__Goal of the exercise__: Gather, from the listing beneath this task, every line holding the string "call".

__Dataset section__:
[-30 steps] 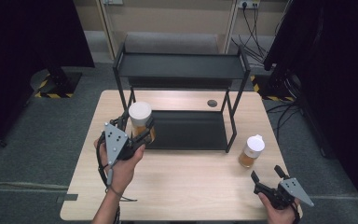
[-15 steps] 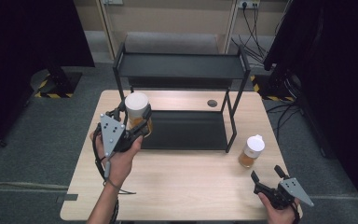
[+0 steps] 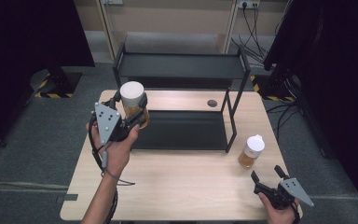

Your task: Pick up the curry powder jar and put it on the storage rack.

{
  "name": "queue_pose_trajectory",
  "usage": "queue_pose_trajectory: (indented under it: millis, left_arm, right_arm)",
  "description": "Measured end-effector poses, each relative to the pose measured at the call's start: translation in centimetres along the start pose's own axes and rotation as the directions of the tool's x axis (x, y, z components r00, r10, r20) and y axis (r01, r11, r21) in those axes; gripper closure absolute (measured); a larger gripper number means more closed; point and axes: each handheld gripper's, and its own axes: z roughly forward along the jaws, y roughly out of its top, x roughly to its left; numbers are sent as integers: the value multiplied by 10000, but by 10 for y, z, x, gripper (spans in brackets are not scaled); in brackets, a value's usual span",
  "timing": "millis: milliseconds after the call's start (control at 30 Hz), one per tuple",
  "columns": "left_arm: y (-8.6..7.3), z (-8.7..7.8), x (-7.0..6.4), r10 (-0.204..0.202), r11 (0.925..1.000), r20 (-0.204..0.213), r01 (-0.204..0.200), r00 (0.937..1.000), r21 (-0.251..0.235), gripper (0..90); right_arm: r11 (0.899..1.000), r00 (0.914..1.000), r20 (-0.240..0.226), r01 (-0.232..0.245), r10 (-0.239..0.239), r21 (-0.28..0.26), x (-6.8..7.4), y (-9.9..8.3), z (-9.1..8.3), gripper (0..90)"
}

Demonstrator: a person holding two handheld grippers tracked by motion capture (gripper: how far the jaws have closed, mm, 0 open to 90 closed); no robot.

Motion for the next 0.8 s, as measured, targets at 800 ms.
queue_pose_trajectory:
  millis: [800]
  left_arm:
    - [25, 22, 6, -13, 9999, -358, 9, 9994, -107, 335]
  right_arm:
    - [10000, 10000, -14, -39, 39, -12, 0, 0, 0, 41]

__Result__:
  "description": "Measured end-effector poses, each relative to the pose measured at the call's start: translation in centimetres along the start pose's own axes and rotation as the directions of the tool's x axis (x, y, z components r00, r10, r20) and y axis (r01, r11, r21) in those axes; gripper closure absolute (measured); a larger gripper number means more closed; point and axes: each handheld gripper's, and its own axes: z roughly forward along the jaws, y roughly out of its top, x roughly to its left; numbers are sent as integers: the value multiplied by 10000, but by 10 for y, z, x, gripper (spans in brackets are not scaled); in brackets, a value's usual span",
  "timing": "millis: milliseconds after the call's start (control at 30 Hz), one per tuple",

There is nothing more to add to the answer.